This week in Concord history

March 17, 1681: The Governor’s Council proclaims this a day of public fasting and prayer for John Cutt, New Hampshire’s first colonial governor, who has fallen ill. Cutt soon dies, but New Hampshire will observe Fast Day for more than three centuries.

 

March 18, 1852: George G. Fogg, Concord editor, Free Soil leader and temperance man, puts the best face on his party’s election loss to the Democrats. “The men who have carried this state by rum this year must take the responsibility for it next year,” he writes. “The wedge they have so successfully used to divide and conquer their opponents will, ere long, be found severing the joints and marrow of their organization.”

 

March 19, 2000: On its way to the NCAA championship game, fifth-seeded Florida cruises past fourth-seeded Illinois in the second round of the men’s basketball tournament. Concord’s Matt Bonner, a freshman, sums up his first weekend of March Madness this way: “Before the game I was nervous . . . oh wow, I can’t even explain how nervous I was. But once you go up and down the court a few times you forget about it.”

 

March 19, 1967: The calendar says spring is about to start, but few believe it. The low temperature in Concord falls to 16 below zero, tying the record for the coldest March day in the 20th century. This follows a reading of 13 below the day before and 10 below the day before that.

 

March 20, 2001: With back-to-back winter storms having drained snow removal budgets around the state, Gov. Jeanne Shaheen asks President Bush to declare a federal snow emergency for New Hampshire. The cost of cleaning up from the most recent storm was estimated at $1.5 million.

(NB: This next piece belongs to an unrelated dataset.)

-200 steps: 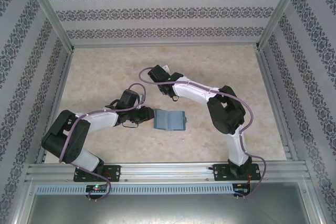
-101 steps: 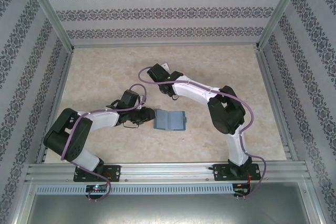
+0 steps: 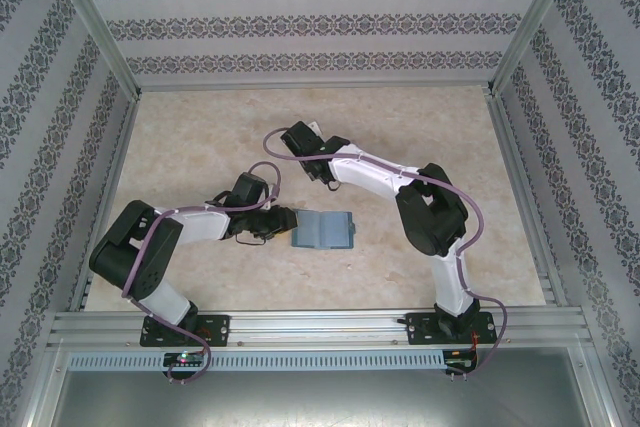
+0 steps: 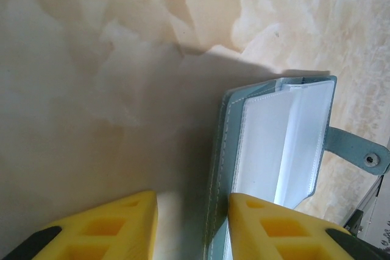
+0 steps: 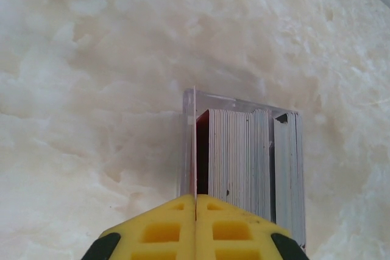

March 20, 1777: Barnstead town meeting voters agree to pay 5 shillings per day for “labor on the highway.” They also vote “not to raise any money for schools.”

 

March 21, 2003: As the war accelerates in Iraq, residents throughout New Hampshire react. “I have really mixed feelings about it,” says Debbie Heckman, as she gets her hair cut at Headlines in Concord. “I support the soldiers and sailors 100 percent, but I just wish it hadn’t come to this.”

 

March 22, 1901: The Massachusetts-New Hampshire boundary is finally settled.

 

March 22, 1851: Former New Hampshire governor and U.S. senator Isaac Hill dies at the age of 63. Hill was once editor of Concord’s New Hampshire Patriot and served in President Andrew Jackson’s “Kitchen Cabinet.”

 

March 22, 1991: After a long, tawdry, televised trial, a Rockingham County jury finds 23-year-old Pam Smart guilty of arranging the murder of her husband. Smart’s teenage lover shot Gregory Smart to death 1990. The judge sentences Pam Smart to life without parole.

 

March 23, 2001: Concord was New Hampshire’s fastest-growing city in the 1990s, the U.S. Census Bureau announces. The official 2000 population is listed as 40,687.

 

March 23, 1799: John Prentiss publishes the first issue of the New Hampshire Weekly Sentinel in Keene. The Sentinel claims to be the fifth oldest newspaper in the country.

 

March 23, 1773: Loudon holds its first town meeting at the home of Abraham Batchelder.